The Southern Conference made a lot of new friends last season. Even casual hoops fans made the acquaintance of Davidson's freshman phenom, Stephen Curry, as the young Wildcats won 28 games and nearly beat Maryland at the Big Dance. Appalachian State and flashy guard D.J. Thompson made for bubbly chatter deep into February, after notching giant December wins over Virginia and Vanderbilt.
But it's more than likely you haven't been properly introduced to the conference's best player, so let's remedy that.
Meet Kyle Hines. Kyle likes music, fixing old Cadillacs and playing for the UNC Greensboro Spartans. The 6-foot-6, 230-pound senior forward with a pterodactyl-like wingspan was named the 2006-07 SoCon Player of the Year -- over Curry and over Thompson -- by both the league's coaches and media.
"A lot of the people who see me play, I don't think they'd say I have a real exciting game," Hines said recently. "I'm not much of an 'out there' player, like a LeBron James or anything. I'm more of a low-key type. You don't notice my stats until you see the box score."
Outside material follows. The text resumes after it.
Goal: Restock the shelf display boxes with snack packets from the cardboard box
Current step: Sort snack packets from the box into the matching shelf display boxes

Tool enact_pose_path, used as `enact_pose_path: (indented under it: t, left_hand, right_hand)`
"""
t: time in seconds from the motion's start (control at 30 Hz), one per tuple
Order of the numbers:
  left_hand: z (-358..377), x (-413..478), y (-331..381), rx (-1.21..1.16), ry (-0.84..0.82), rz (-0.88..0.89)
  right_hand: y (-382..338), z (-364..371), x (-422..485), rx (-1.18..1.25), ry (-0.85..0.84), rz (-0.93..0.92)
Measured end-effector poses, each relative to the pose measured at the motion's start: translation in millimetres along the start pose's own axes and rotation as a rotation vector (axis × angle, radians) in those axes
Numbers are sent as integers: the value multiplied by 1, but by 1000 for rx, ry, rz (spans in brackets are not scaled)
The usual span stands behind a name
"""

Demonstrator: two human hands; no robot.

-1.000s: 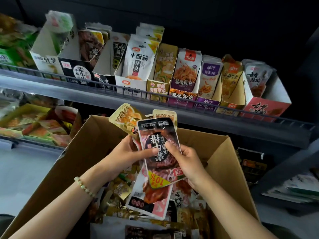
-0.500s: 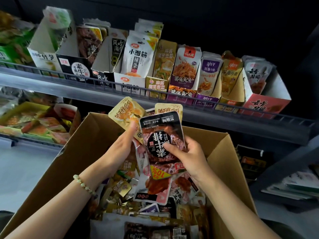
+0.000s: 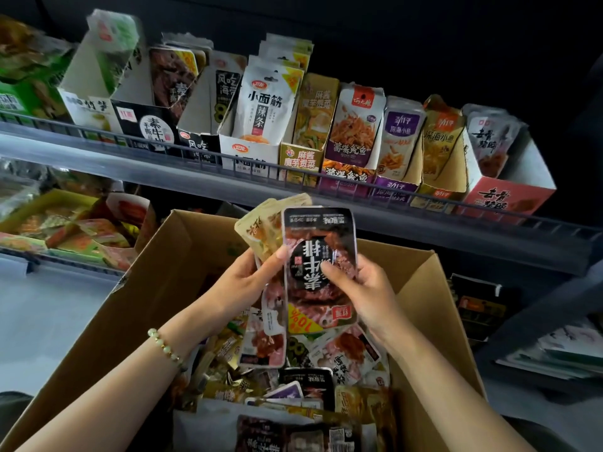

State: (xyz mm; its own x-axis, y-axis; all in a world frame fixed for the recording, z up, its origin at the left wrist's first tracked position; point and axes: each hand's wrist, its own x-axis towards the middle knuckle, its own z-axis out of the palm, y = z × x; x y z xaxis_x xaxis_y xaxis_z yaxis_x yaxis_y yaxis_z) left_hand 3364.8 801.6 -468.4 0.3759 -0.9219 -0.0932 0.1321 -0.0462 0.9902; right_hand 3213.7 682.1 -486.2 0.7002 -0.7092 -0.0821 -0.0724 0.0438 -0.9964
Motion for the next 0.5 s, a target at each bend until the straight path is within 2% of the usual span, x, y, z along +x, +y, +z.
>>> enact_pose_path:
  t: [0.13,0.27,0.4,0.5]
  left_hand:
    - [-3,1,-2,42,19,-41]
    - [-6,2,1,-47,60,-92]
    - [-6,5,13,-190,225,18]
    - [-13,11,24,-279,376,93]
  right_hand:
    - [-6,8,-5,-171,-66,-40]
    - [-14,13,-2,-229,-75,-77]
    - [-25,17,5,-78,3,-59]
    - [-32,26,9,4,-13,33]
Hines' box scores in 2006-07 were plenty noticeable, adding up to 20.9 points and nine rebounds per contest. He had 10 double-doubles last season, cracked the 30-point barrier five times and built a double-digit scoring streak that now stands at 50 games. While he has gained plenty of attention from basketball insiders -- he was one of 50 players given an honorable mention by AP All-America voters -- the Spartans' recent lack of NCAA bids and TV airtime mean he hasn't yet had his chance in front of a nationwide audience.
"The national fans might not know Kyle Hines right now," UNCG coach Mike DeMent said. "But the NBA personnel know about him, that's for sure. There are always scouts at our games, and we've already had a lot of people come through for our practices. If he continues to do what he's been doing, he'll get his shot. There's no question the next level knows about him."
As do the coaches in the SoCon, who have had considerable issues finding ways to stop Hines.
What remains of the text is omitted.